Ainsi, le principe du « doute qui ne profite pas à l’accusé » en matière contraventionnelle (infractions qui relèvent du Tribunal de police) a été martelé à plusieurs reprises par les juges de la Cour de cassation.

Abandonnez donc l’idée de contester un pv sur le fondement du doute, parce que la mention de la plaque d’immatriculation de votre véhicule comporte une erreur, ou parce que l’heure indiquée est erroné. Il vous faudra immanquablement prouver par tout autre moyen que l’infraction reproché n’est pas constitué.

• Exemples concrets de pv contestés sur le fond :

En matière d’excès de vitesse, le conducteur doit apporter la preuve que l’infraction qui lui est reproché n’est pas constituée en son chef. Encore une fois, seule la jurisprudence permet de se faire une idée sur ce qui est « contestable » de ce qui ne l’est pas.
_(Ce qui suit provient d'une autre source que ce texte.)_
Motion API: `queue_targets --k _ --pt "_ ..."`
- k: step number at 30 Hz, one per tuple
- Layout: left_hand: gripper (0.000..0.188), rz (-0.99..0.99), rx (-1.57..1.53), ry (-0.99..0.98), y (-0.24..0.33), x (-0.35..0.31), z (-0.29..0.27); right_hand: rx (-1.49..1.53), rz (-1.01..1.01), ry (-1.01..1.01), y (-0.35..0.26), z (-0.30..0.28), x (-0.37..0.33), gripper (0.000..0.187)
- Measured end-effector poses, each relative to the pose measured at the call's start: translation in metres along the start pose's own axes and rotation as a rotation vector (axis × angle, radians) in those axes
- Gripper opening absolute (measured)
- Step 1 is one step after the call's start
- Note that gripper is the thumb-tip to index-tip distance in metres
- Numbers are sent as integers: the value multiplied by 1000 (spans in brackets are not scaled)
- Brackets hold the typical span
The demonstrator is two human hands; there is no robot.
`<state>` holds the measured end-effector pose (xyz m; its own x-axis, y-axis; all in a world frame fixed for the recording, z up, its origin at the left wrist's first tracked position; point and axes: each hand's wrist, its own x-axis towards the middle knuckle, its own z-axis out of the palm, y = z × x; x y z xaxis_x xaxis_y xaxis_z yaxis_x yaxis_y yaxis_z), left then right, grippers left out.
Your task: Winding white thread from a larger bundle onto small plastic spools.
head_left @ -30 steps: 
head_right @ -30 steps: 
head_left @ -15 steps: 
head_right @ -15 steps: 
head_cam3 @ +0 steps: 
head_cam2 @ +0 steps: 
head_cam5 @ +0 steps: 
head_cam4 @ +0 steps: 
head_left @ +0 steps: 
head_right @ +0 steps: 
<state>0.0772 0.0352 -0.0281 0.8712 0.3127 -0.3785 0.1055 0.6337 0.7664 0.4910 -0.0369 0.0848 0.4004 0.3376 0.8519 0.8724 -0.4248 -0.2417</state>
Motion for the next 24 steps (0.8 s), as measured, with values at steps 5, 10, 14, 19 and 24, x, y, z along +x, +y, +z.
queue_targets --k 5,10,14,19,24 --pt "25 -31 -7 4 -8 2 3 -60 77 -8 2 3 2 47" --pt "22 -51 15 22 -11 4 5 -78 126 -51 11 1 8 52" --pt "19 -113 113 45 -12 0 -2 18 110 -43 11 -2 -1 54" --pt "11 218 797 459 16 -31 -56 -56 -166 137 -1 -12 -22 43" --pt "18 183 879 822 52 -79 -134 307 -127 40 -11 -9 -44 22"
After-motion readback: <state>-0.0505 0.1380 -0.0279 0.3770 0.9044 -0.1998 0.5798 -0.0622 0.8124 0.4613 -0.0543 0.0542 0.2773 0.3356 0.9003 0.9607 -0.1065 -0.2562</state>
Gare à vous si le « p-v » a été contresigné par vos soins, vous ne pourrez pas le contester par la suite, car votre paraphe équivaut à un aveu. En matière correctionnelle et criminelle, le doute tourne à l’avantage du conducteur.

Ainsi, la Cour d’appel de Luxembourg a été amené à préciser que « le seul bruit du moteur entendu par un témoin n’est pas de nature à établir la vitesse excessive et dangereuse de la moto » (CSJ corr. 29.10.2012). Il est donc possible de se retrouver dans un box d’accusé pour conduite dangereuse et excès de vitesse sur la foi du témoignage d’une personne qui aurait … entendu votre moteur vrombir !

La même juridiction a décidé qu’il était impossible d’apporter la contre-preuve par voie de témoignage aux constats établis par un officier de police judiciaire (Cour d’appel correctionnelle de Luxembourg du 4.02.2013).

La Cour de cassation française a quant à elle rappelé que l’infraction doit être constaté par un agent ; la prise d’une photographie à l’aide d’un appareil qui n’a été soumis a aucun contrôle équivaut à un simple renseignement (Cass. crim 17.10.2001).

Le tribunal correctionnel de Luxembourg a rejeté les contestations d’un conducteur portant sur le défaut de formation de l’agent verbalisant, sur la foi de la déclaration sous serment de cet officier qui prétendait le contraire (jugement confirmé en appel par un arrêt du 22.10.2012). Alors que du côté français, certains juges du fond ont été amené à prononcer la relaxe lorsque le procès-verbal ne fait aucune allusion à l’essai de l’appareil avant son usage (CA Chambéry 9.01.1997. CA Rennes 9.02.1990).

À retenir :

  • Les audiences de police et correctionnelle au Grand-duché sont légion en matière d’infractions routières, et les décisions rendues ne sont pas particulièrement tendres avec les chauffards.
  • Le doute en matière contraventionnelle ne profite pas au conducteur, alors que c’est le cas en matière correctionnelle et criminelle.
  • La signature du pv équivaut à un aveu.

* L’échange d’informations visé par cette Directive concerne huit infractions routières : l’excès de vitesse, défaut de port de ceinture, du casque, franchissement d’un feu rouge, conduite en état d’ébriété, conduite sous l’influence de drogues, circulation sur une voie interdite ainsi que l’usage d’un téléphone portable (ou de tout autre équipement de communication) au volant. Ladite Directive reste applicable jusqu’à l’entrée en vigueur d’une nouvelle disposition communautaire jusqu’au 6 mai 2015, mais la transposition dans la législation luxembourgeoise fait toujours défaut.